**EXERCISE REQUIREMENTS**
Wherever an image appears in the entries, drop it and reproduce everything else exactly.

**RECORD EXTRACTS**
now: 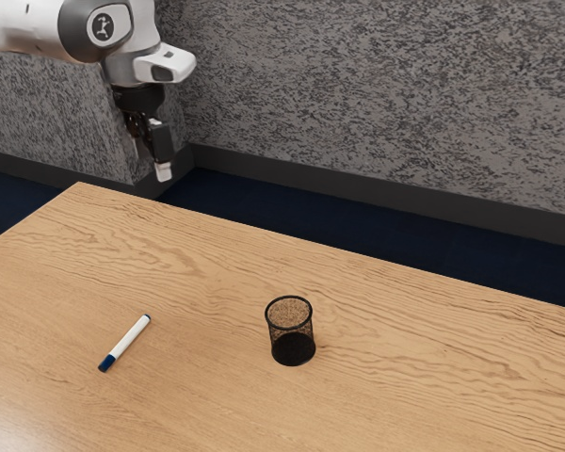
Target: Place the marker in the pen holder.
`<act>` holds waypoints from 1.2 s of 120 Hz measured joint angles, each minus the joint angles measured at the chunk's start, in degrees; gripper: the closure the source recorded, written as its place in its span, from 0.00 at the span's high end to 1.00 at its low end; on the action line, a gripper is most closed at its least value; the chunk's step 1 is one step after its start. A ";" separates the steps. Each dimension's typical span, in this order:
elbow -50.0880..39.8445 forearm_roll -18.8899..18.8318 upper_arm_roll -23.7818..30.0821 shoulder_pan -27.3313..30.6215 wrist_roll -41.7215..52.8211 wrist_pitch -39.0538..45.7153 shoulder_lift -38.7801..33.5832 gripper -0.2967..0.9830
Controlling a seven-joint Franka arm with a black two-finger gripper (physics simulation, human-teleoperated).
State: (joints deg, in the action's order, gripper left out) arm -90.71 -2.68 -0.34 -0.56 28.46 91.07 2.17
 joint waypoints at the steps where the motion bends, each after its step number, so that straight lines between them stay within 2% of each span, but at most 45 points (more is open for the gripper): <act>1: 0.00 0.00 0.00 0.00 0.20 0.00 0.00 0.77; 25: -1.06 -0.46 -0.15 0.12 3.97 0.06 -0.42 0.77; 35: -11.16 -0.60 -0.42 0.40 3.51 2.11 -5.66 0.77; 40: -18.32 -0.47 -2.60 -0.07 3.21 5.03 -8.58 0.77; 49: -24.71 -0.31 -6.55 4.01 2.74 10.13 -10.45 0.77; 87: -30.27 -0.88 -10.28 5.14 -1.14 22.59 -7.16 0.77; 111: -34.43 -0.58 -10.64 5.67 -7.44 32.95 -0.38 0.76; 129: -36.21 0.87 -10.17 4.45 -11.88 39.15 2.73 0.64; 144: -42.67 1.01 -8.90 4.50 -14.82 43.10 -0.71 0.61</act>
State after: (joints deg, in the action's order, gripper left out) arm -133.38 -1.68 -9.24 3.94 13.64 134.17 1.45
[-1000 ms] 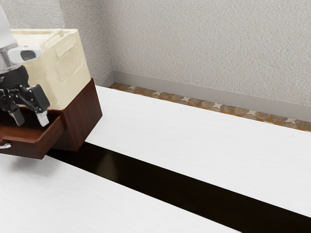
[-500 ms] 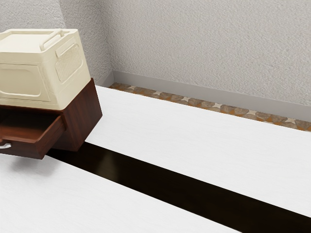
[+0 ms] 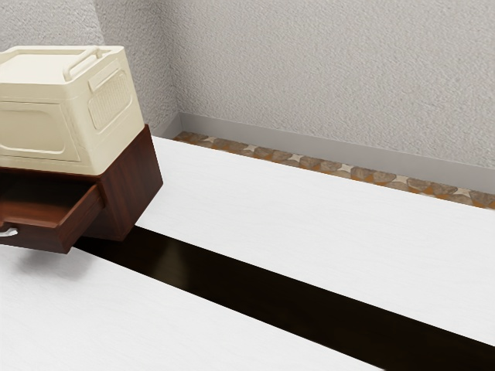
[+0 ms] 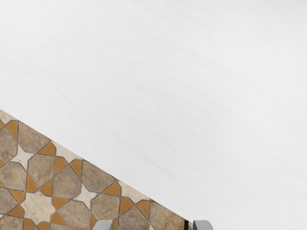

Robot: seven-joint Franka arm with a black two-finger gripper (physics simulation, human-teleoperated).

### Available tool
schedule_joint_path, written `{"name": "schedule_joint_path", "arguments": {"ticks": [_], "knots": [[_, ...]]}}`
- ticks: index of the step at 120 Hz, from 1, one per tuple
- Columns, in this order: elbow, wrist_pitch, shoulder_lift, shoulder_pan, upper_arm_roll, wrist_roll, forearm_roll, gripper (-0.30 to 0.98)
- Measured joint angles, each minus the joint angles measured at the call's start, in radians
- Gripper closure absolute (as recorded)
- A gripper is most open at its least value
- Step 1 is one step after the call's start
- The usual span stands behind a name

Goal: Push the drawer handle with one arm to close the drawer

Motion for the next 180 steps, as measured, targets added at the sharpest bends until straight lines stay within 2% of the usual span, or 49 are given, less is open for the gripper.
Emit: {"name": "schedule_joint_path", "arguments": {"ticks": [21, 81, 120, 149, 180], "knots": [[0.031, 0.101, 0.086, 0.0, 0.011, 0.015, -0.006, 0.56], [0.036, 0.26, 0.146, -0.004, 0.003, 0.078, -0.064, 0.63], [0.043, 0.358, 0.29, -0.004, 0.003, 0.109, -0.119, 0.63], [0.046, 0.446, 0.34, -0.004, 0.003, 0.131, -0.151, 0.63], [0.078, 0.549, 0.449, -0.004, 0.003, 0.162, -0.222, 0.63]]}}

**TASK OUTPUT**
now: 
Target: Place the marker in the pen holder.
`<act>` holds waypoints from 1.2 s of 120 Hz measured joint angles, each minus the joint angles measured at the chunk's start, in degrees; gripper: the closure the source recorded, written as its place in its span, from 0.00 at the span's high end to 1.00 at its low end; on the action line, a gripper is most closed at its least value; the chunk's step 1 is one step after its start. A ";" separates the steps. Each dimension's typical span, in this order:
elbow -50.0880..39.8445 forearm_roll -18.8899..18.8318 upper_arm_roll -23.7818..30.0821 shoulder_pan -27.3313..30.6215 wrist_roll -41.7215..52.8211 wrist_pitch -39.0538..45.7153 shoulder_lift -38.7801..33.5832 gripper -0.2967..0.9830
Controlling a seven-joint Franka arm with a black two-finger gripper (physics simulation, human-teleoperated).
State: (joints deg, in the action's order, gripper left out) arm -90.71 -2.68 -0.34 -0.56 28.46 91.07 2.17
 joint waypoints at the steps where the motion bends, each after its step number, so that straight lines between them stay within 2% of each span, but at most 45 points (more is open for the gripper): <act>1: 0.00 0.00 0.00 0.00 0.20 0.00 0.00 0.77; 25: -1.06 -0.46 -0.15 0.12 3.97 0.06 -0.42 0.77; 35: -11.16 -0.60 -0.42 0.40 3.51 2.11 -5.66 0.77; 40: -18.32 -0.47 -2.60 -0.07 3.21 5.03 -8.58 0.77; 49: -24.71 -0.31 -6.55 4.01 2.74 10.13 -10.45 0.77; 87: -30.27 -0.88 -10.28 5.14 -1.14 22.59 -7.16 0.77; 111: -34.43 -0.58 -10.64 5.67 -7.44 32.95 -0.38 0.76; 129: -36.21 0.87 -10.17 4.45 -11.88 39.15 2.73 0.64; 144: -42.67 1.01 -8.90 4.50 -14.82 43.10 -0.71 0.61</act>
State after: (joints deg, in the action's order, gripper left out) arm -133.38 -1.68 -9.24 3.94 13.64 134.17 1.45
[-1000 ms] 
[-500 ms] 
[+0 ms] 
[+0 ms] 

Robot: seven-joint Franka arm with a black two-finger gripper (physics simulation, human-teleoperated).

### Available tool
schedule_joint_path, written `{"name": "schedule_joint_path", "arguments": {"ticks": [_], "knots": [[_, ...]]}}`
- ticks: index of the step at 120 Hz, from 1, one per tuple
- Columns, in this order: elbow, wrist_pitch, shoulder_lift, shoulder_pan, upper_arm_roll, wrist_roll, forearm_roll, gripper (-0.30 to 0.98)
- Measured joint angles, each minus the joint angles measured at the call's start, in radians
- Gripper closure absolute (as recorded)
- A gripper is most open at its least value
- Step 1 is one step after the call's start
- The usual span stands behind a name

Goal: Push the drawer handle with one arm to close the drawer

Motion for the next 180 steps, as measured, targets added at the sharpest bends until straight lines stay within 2% of the usual span, or 49 are given, less is open for the gripper.
Emit: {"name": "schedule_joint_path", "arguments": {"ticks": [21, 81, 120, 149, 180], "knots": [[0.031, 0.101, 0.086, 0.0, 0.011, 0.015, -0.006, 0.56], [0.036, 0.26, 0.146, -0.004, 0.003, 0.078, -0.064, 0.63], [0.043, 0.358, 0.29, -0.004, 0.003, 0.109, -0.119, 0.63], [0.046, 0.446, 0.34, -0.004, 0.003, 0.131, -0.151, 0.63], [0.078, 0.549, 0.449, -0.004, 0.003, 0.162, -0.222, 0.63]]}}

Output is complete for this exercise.